Where the flying boats landed and Irish coffee was born.

Foynes is a small port town on the Shannon estuary in west Limerick where the twentieth century's aviation dreams landed and refuelled. From 1939 to 1945, the flying boats came. Pan American Clipper ships—giant four-engined flying boats carrying fifty passengers and more cargo than most towns had seen in a lifetime—would arrive from New York or Southampton and taxi to the Foynes terminal. Fuel, fresh water, a meal, a rest, then gone.

The terminal building is still there. Inside, the Foynes Flying Boat Museum holds the actual history. A full-size replica of the Boeing 314 Clipper stands in the hangar. You can walk through it and feel how cramped and how astonishing it was. The radio room, the weather charts, the passenger manifest from October 1945 when the last flight left: all of it is still there.

And then there is Joe Sheridan. On a cold November night in 1943, a flying boat turned back due to weather. The passengers were frustrated, chilled, stranded. Sheridan, the terminal's head chef, was asked to make something hot. He brewed strong coffee, added a generous pour of Irish whiskey, and topped each cup with freshly whipped cream. When a passenger asked if it was Brazilian coffee, Sheridan replied: this is Irish coffee. He was thirty-four. The drink travelled the world from that hour.

Population
512
Founded
1937 (as aviation hub)
Coords
52.6143° N, 9.0954° W
01 / 09

At a glance.

Three things every local will eventually mention. Read these and you've already understood more than most day-trippers do.

02 / 09

The pubs.

None of these are themed Irish pubs, because they don't need to be. A few that earn the trip:

The Foynes Inn

Warm, central
Pub, restaurant & hotel

The main hub in town. Decent food, proper pints, a place to base yourself. Recent visitors praise the warmth and attentiveness. Rooms upstairs if you want to stay.

03 / 09

Where to eat.

PlaceTypeLocal note
The Foynes Inn kitchen Pub food €€ Well-presented, made with care. Chowder, fish, the usual island staples done right.
04 / 09

Where to sleep.

PlaceTypeLocal note
The Foynes Inn Hotel Central, reliable, the main accommodation in the village. Book ahead in summer.
05 / 09

Stories & lore.

The reason to come back. The things every local will eventually tell you about, usually after the second pint.

Pan Am at Foynes

The Flying Boats

From July 1939, the Boeing 314 Clippers of Pan American began scheduled transatlantic service from Foynes. The Yankee Clipper landed first on 11 April 1939. From 1939 until October 1945, Pan Am made 2,097 Atlantic crossings via Foynes. On 18 August 1945—the record day—two aircraft arrived from New York and returned the same night. The last flight, Pacific Clipper, departed 29 October 1945. The golden age lasted six years. When it ended, commercial aviation moved to land-based airports and never looked back.

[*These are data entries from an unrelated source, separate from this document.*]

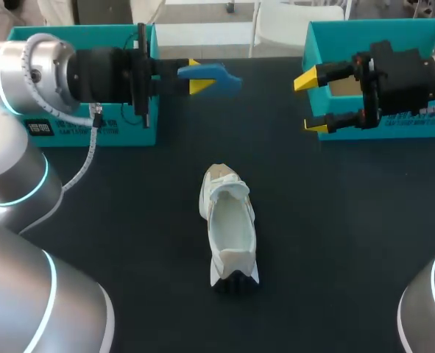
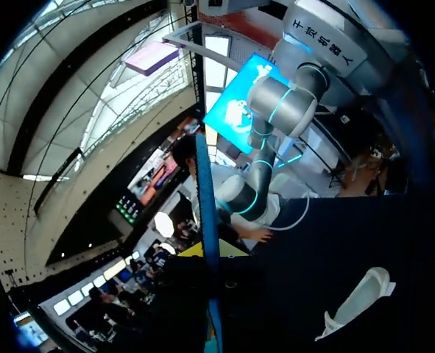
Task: Take the shoe out of the shoebox, open the shoe tongue, remove and reinsert the insole, then place the shoe into the shoebox
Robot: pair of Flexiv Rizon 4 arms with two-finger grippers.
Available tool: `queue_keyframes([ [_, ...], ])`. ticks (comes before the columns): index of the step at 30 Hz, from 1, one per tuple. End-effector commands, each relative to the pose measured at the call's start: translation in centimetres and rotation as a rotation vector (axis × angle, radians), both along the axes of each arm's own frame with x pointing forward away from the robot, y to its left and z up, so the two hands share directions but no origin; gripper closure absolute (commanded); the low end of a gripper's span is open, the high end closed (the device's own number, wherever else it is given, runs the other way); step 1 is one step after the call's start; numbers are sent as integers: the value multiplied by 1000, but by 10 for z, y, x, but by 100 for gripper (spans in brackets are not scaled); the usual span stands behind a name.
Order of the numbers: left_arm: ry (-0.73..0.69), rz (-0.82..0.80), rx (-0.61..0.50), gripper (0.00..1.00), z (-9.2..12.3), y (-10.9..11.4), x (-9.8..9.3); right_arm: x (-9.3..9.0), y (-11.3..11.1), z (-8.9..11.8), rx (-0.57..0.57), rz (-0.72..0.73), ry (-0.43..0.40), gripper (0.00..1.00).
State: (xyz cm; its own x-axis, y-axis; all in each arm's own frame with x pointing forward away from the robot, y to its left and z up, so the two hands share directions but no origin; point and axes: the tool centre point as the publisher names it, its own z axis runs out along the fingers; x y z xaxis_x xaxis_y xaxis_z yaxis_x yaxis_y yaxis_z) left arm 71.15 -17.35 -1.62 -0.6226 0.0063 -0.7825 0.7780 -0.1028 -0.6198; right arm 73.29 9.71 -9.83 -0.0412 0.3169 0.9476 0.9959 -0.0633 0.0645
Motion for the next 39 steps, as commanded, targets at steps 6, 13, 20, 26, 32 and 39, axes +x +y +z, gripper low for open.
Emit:
queue_keyframes([
  [6,-537,24,-36,100,-1,-3,2,2,2,-1,0,1,1,0],
  [13,-537,24,-36,100,-1,-3,2,2,2,-1,0,1,1,0],
  [20,-537,24,-36,100,-1,-3,2,2,2,-1,0,1,1,0],
  [26,-680,49,-89,100,-7,3,-14,2,2,-1,0,1,1,0],
  [32,-772,89,-143,100,-26,7,-35,2,2,-1,0,1,1,0],
  [39,-776,79,-101,100,-58,-3,-45,7,11,4,26,22,2,0],
])
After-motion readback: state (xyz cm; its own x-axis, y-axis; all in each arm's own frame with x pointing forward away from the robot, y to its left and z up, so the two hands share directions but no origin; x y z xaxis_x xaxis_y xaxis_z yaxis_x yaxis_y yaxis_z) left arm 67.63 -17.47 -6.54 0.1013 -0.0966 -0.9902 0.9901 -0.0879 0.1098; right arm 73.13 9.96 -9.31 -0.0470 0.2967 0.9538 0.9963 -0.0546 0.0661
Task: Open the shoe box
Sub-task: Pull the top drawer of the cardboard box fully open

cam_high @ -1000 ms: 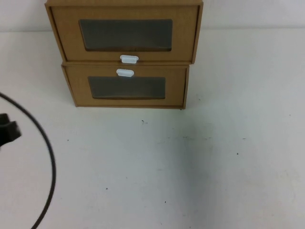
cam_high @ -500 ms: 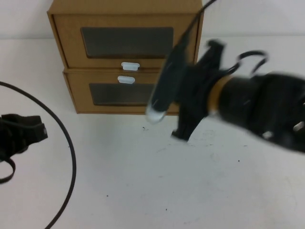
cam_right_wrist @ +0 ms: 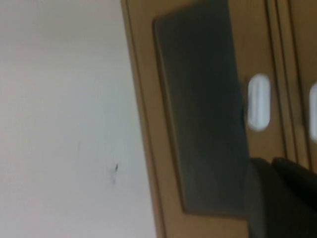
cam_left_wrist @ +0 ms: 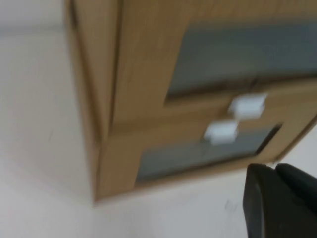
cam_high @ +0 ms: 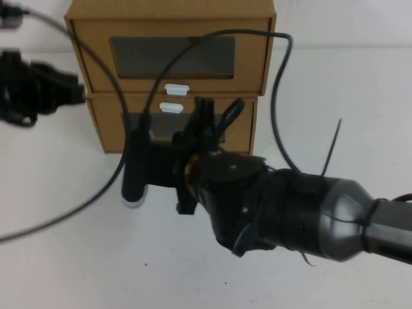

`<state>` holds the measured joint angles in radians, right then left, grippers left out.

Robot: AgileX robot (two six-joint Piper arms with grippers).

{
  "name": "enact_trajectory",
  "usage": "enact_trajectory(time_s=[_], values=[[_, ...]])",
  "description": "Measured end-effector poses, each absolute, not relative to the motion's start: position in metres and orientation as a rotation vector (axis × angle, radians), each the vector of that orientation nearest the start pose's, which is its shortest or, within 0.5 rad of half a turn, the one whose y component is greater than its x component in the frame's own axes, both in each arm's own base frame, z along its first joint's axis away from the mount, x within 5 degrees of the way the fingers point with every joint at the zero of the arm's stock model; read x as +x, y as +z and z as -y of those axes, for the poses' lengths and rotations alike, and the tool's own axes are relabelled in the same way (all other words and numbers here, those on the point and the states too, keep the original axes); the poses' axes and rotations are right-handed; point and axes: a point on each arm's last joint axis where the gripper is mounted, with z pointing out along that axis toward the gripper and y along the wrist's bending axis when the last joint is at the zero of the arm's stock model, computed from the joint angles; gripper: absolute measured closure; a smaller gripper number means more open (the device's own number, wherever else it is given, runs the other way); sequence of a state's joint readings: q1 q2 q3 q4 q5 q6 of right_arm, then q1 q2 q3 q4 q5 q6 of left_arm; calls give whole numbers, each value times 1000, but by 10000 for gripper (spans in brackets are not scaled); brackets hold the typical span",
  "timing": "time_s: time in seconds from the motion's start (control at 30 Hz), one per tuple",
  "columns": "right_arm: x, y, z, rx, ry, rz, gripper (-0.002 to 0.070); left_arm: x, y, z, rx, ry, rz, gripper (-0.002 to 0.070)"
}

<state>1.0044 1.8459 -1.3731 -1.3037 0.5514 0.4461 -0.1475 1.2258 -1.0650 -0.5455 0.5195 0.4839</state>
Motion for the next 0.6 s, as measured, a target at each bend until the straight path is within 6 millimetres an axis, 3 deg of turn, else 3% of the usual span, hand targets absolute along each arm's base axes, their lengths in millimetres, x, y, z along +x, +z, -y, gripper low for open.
enact_trajectory(time_s=[0.13,0.3,0.4,0.6], values=[[267,270,-341,-1428,-457,-1439,608,281,387,70,348,-412,-2018,677],[276,261,-346,-1432,-507,-1379,430,304,418,83,452,-499,-1963,677],[284,252,-347,-1401,-553,-1378,390,327,419,92,530,-545,-1983,677],[293,244,-350,-1358,-580,-1393,376,374,414,99,621,-594,-2018,677]])
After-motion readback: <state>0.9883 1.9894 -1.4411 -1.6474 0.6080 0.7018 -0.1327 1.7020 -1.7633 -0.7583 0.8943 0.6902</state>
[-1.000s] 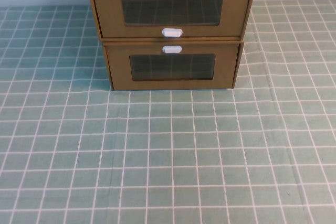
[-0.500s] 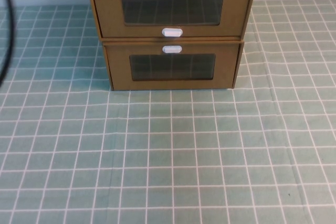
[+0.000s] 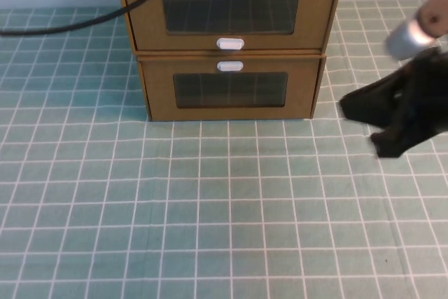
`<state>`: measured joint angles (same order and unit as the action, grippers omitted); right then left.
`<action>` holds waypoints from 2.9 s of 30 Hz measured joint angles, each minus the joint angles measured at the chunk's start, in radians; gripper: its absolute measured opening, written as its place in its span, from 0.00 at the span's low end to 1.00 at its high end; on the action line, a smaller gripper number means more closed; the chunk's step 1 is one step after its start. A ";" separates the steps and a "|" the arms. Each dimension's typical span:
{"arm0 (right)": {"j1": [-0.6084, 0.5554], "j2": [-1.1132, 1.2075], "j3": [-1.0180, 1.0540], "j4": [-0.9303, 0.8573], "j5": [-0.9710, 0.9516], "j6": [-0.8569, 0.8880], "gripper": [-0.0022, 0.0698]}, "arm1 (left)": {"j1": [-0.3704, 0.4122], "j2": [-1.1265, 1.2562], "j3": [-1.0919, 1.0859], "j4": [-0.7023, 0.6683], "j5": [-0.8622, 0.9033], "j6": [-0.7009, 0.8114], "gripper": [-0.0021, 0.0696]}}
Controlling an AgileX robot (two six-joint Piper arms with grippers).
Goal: Open the shoe box
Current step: 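Pull the top drawer of the cardboard box fully open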
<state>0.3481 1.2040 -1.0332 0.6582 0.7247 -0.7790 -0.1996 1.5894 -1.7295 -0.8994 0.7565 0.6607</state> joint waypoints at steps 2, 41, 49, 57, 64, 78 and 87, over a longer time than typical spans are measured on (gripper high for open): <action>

Joe Sheridan, November 1943

Irish Coffee

On a cold evening in November 1943, a Pan American flying boat turned back to Foynes due to bad weather. The passengers were frustrated and cold. Joe Sheridan, the terminal's head chef, was asked to make something hot for them. He brewed strong coffee, added Irish whiskey, and topped it with whipped cream. When a passenger asked if it was Brazilian coffee, Sheridan said no—this is Irish coffee. The drink spread from that moment. By 1952 it had reached the Buena Vista Cafe in San Francisco. Sheridan was thirty-four when he invented the world's most famous Irish export.

The water and the sky

The Estuary

The Shannon estuary stretches twelve miles from Foynes to the open Atlantic. In the 1939-1945 years, the flying boats took off from this water—a smooth surface, long sight lines, deep enough for the weight of a fully loaded Clipper. Now it is quiet. The port still works, but for cargo ships and fishing boats. The walk along the estuary offers views to Foynes Island, where Conor O'Brien—mariner and circumnavigator—once lived. Dolphins cross sometimes. The light is the thing: estuary light, always changing.

Still standing

The Terminal

The terminal building from 1939 is still there, now home to the Foynes Flying Boat Museum. It has been updated—the cinema was rebuilt in 2023, the exhibits refreshed—but the bones are original. Walking into it is walking into the 1940s. The radio room, the weather office, the manifest books, the photographs of crew and passengers: all still in place. It is one of the few places on the island where you can stand in a building and feel the exact moment when the world was smaller.

06 / 09

Things to do outside.

Wear waterproofs. Bring a sandwich. Tell someone where you're going if it's the mountain.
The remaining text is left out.